I was shocked, a little, to find that there were others of like mind outside of the crew I had cultivated at my old post.

“You’re working for yourself. Admit that, and I’ll do what I can to help you.”

I sighed, though to tell the truth I wasn’t unhappy. I was starting to like this guy. “You might say it’s a private affair.”

“Private, eh? Sexy. I approve.” Uwe’s lips curled into a smile and his hand went to one ear to make a call. “Call the kid from the Fawn, will you? I doubt they have much business these days anyway. Right. Later.”

The Fawn was an eatery across the street from the old city hall where the camp was located. Much to my surprise, they had beer on the menu. Previously, their clientele had been mostly city officials. Portraits of several soldiers had been printed out and hung on the walls—memories of numerous conflicts this land had seen. I asked about them and Uwe chuckled.

“Those aren’t printouts, Tuan. They’re called photographs.”

“Photographs?”

“Yeah. Bitch to make. You need all this film and photo paper and developing fluid. Really annoying protocol. It’s not like just changing the cartridge in your printer.”

“Another dead medium, then.”

“Guilty as charged. Though for dead media, it’s still pretty alive in these parts.”

“Speaking of things I thought were dead and gone, I’m a little surprised they’ve got beer on the menu.”

“Yeah. That’s the kind of thing the Russians love to grumble about,” Uwe said with a grin. “I can’t tell you how many thousands of reports I’ve read about the ‘shocking consumption of dangerous libations in this hopelessly backward region.’”

“I can imagine.”

“Funny thing is, I looked into it and it turns out that out of all the thousands of admedistrations in the world, only twentysix have laws on the books actually prohibiting alcohol. Just twenty-six that forbid their members to imbibe. In all the rest, it’s just not done.”

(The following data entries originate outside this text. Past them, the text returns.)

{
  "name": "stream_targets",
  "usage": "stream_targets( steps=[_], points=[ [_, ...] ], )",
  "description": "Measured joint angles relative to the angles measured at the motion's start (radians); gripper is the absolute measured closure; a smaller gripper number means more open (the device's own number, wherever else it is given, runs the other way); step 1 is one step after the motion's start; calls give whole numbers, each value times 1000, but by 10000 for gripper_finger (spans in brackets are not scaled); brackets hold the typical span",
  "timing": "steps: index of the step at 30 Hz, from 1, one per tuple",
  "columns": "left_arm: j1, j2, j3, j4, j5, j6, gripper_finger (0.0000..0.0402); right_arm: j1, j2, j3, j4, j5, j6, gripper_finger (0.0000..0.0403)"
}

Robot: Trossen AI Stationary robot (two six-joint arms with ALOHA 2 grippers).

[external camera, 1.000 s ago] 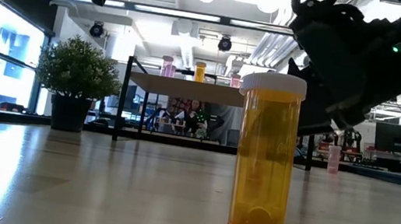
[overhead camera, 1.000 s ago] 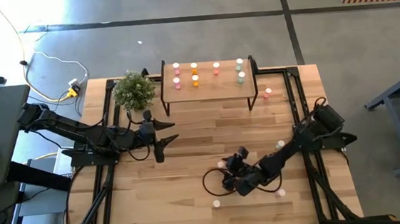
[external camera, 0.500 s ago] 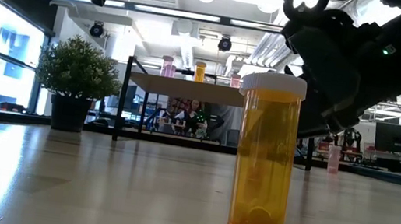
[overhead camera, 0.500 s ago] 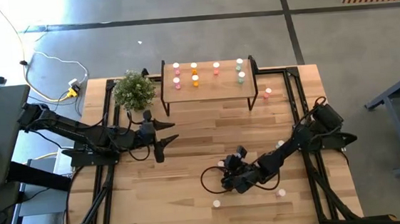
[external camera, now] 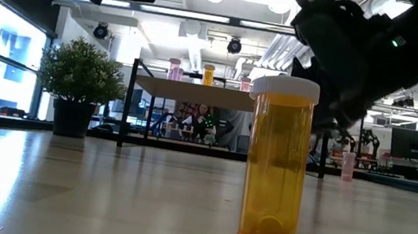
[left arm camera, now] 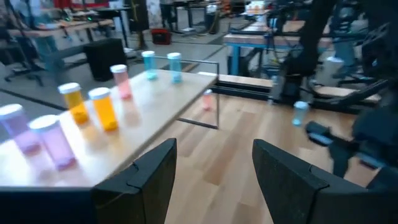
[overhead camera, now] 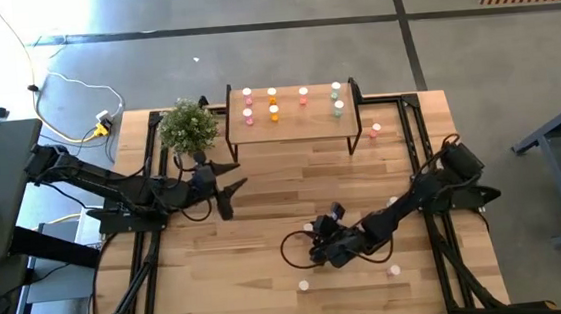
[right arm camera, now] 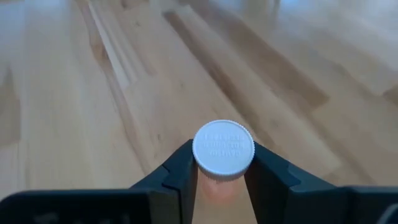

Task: Pick and place medicine bottles onto shelf by color
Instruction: Put the bottom red pill bottle aligned with the other red pill bottle on the shelf

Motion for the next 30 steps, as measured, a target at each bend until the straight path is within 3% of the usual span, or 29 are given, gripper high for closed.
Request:
stream_targets(
  steps=[16,30],
  points=[
    [64,-46,-1,7,-16,67,200,-220,-346,0,8,-9,-415,299],
    [197,-46,-1,46,44,134,200,-592,-600,0,9,-285,-729,299]
  ],
)
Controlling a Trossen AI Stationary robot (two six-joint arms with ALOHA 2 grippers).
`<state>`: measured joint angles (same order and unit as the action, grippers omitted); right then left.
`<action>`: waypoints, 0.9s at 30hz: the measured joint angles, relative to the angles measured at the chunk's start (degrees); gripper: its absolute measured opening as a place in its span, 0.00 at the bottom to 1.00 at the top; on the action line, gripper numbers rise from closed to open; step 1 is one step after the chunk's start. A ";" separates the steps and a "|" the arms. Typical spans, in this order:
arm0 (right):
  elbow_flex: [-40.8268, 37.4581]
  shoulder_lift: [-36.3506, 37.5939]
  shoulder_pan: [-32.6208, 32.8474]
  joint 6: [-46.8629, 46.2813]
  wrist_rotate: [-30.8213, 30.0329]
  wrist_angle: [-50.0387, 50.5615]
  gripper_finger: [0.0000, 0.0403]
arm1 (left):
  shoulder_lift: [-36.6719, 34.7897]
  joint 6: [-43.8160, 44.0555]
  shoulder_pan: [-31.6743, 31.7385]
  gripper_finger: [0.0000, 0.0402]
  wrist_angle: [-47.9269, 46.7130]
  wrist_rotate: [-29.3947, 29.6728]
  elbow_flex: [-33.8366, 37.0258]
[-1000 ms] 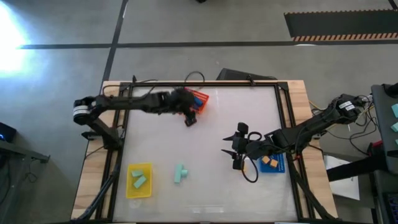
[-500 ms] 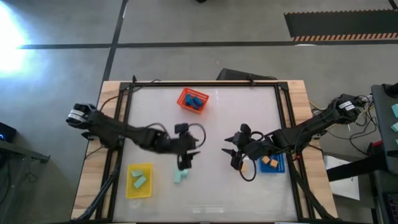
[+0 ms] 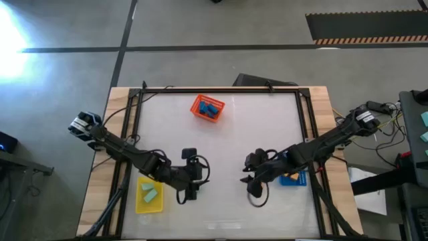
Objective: Sort & place blocks by color
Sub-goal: Put the yellow block into the blue bin
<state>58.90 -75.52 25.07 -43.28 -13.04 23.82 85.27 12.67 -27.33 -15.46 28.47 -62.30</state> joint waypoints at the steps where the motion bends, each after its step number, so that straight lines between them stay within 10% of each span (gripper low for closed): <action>1: 1.83 -1.23 0.29 -0.96 0.56 4.23 0.50 | 0.00 0.58 -0.39 0.53 -0.01 -0.02 0.00; 10: 14.17 -13.71 3.79 12.95 5.62 40.50 0.50 | -0.02 6.26 -3.88 0.53 -0.66 -0.41 0.00; 27: 14.19 -19.99 4.93 16.99 7.06 37.98 0.50 | -0.02 6.57 -5.86 0.53 -1.28 -0.42 0.01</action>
<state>73.09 -95.51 30.00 -26.30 -5.98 61.79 85.25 19.24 -33.19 -16.75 28.05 -62.29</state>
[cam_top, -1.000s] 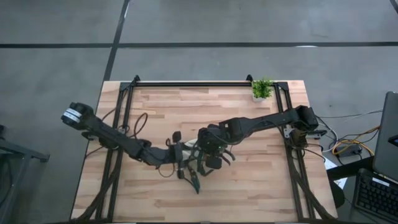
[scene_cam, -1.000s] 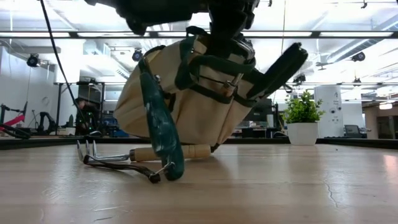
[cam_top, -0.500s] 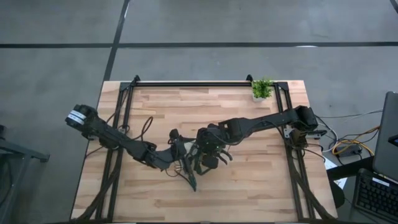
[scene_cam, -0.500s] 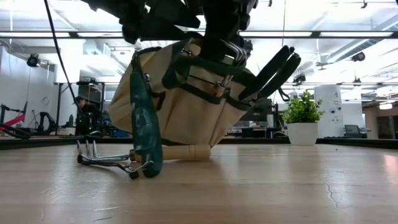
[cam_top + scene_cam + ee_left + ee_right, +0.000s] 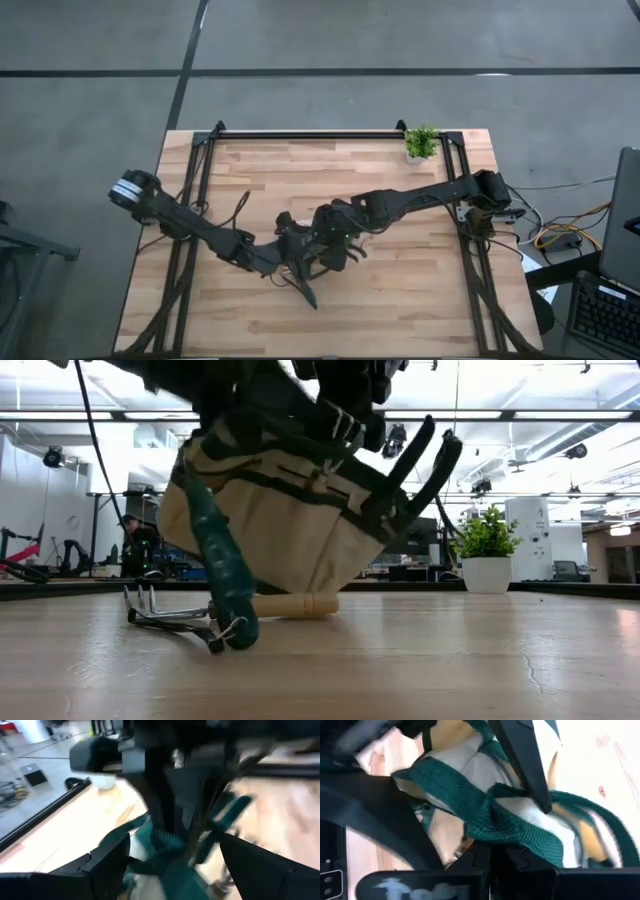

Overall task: Pick & Place Garden tools in Gardening bag
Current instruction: Adjust the gardening bag

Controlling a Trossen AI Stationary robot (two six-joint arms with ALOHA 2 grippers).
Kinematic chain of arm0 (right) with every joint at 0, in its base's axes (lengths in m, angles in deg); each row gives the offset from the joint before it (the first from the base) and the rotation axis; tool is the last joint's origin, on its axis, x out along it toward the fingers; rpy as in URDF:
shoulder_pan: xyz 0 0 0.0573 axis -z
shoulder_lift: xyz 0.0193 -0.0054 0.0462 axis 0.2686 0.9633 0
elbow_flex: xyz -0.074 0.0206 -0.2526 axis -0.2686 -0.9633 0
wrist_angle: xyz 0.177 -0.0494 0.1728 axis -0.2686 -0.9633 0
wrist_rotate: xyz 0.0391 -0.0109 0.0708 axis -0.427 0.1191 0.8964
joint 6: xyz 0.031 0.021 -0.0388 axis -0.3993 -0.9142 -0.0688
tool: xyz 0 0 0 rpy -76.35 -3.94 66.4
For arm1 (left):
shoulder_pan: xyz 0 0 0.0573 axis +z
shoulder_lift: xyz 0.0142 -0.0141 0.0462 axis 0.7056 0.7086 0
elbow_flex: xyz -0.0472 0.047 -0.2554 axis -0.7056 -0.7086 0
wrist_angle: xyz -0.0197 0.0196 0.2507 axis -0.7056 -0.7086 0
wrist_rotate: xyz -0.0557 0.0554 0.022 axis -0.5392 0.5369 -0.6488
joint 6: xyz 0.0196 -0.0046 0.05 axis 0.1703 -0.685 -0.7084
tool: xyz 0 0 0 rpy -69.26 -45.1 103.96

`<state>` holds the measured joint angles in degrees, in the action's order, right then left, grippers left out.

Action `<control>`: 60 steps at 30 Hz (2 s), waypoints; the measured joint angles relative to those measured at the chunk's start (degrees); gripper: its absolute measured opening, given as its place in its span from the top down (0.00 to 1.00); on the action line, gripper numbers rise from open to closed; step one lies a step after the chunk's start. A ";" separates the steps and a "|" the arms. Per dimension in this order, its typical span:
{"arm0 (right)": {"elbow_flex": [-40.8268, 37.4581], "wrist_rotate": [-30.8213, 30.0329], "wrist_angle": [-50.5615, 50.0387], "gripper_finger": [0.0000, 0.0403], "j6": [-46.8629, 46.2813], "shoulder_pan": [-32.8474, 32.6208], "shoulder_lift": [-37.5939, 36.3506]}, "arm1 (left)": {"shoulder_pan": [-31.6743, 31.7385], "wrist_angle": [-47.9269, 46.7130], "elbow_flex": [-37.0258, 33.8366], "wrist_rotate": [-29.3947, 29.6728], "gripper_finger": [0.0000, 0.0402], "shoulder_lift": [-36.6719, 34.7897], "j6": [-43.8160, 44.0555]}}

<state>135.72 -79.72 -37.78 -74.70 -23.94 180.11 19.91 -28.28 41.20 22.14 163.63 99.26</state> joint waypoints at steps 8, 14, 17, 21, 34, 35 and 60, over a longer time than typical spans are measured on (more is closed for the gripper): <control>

“I’m sure the SA analysts have something to do with that.”

“Oh, I know. That’s how the social assessment points work. As long as enough people agree about something, it starts being reflected in your points, and before you know it, you’d better behave or else. And enforcement is built in.”

I smiled. “You know, I think this could be the start of a beautiful friendship.”

“How nice of you to say that. I wouldn’t mind—ah, here comes the food.”

We were alone in the restaurant. The proprietor brought out our food on a large platter, placing it on our table before retreating to the kitchen.